Design of the TxLog sync protocol

Scope

This protocol describes the synchronisations of the transaction logs of two or more read-write master nodes in a high-availability cluster.

The scope specifically excludes:

  • communication between master and worker nodes;
  • synchronisation between a read-write master and a read-only master;
  • details of solutions based on external implementations of distributed synchronised structures.

Node state variables

Each Transaction Log contains synchronised-part and incoming-part (represented by Queues). The Synchronised Queue is already agreed between the masters and is an exact replica of the others, while the Incoming part is being negotiated (in what order to execute the transactions). This order has to be agreed upon, in order to guarantee the eventual consistency between separate data centers.

Synchronised queue

Description: A list of transactions that have already been queued for execution on a master node’s workers.

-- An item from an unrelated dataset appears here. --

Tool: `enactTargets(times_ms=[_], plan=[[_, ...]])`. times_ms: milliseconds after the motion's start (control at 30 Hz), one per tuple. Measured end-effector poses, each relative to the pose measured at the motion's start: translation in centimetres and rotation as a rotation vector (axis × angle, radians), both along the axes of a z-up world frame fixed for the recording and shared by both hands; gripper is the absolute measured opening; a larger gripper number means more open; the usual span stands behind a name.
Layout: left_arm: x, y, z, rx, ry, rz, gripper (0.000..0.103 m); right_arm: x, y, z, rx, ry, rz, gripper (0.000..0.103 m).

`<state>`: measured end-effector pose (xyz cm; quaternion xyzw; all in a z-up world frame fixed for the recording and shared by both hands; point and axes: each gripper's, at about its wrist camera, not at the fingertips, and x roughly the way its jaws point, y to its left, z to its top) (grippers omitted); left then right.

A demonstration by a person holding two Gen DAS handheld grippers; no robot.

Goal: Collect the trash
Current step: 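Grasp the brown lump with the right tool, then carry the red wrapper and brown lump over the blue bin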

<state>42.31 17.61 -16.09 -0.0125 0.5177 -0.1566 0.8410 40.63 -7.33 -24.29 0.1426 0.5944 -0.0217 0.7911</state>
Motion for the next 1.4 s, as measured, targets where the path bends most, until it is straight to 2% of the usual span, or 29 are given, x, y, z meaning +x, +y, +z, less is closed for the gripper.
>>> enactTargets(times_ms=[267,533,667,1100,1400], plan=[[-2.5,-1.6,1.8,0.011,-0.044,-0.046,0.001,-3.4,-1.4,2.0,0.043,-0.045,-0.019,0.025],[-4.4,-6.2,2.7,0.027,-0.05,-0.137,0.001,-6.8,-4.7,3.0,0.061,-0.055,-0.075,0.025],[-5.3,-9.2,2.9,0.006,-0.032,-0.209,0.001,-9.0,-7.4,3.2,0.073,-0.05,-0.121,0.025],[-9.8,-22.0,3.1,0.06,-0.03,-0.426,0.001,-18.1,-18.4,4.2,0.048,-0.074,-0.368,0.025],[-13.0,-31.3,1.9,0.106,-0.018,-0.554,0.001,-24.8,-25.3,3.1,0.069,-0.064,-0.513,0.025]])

During normal operation, the synchronised queue is consistent across all peers in the sense that, at any given time, for any given pair of peers, either their synchronised queues are identical, or the tail of one queue is the prefix of another.

The ID of the last transaction in the synchronised queue is used as a key for matching messages in synchronisation rounds (merge base – see Normal Operation.)

Incoming queue

Description: The queue of incoming transactions, any or all of which may be either created locally, as requested by a client, or received from other nodes.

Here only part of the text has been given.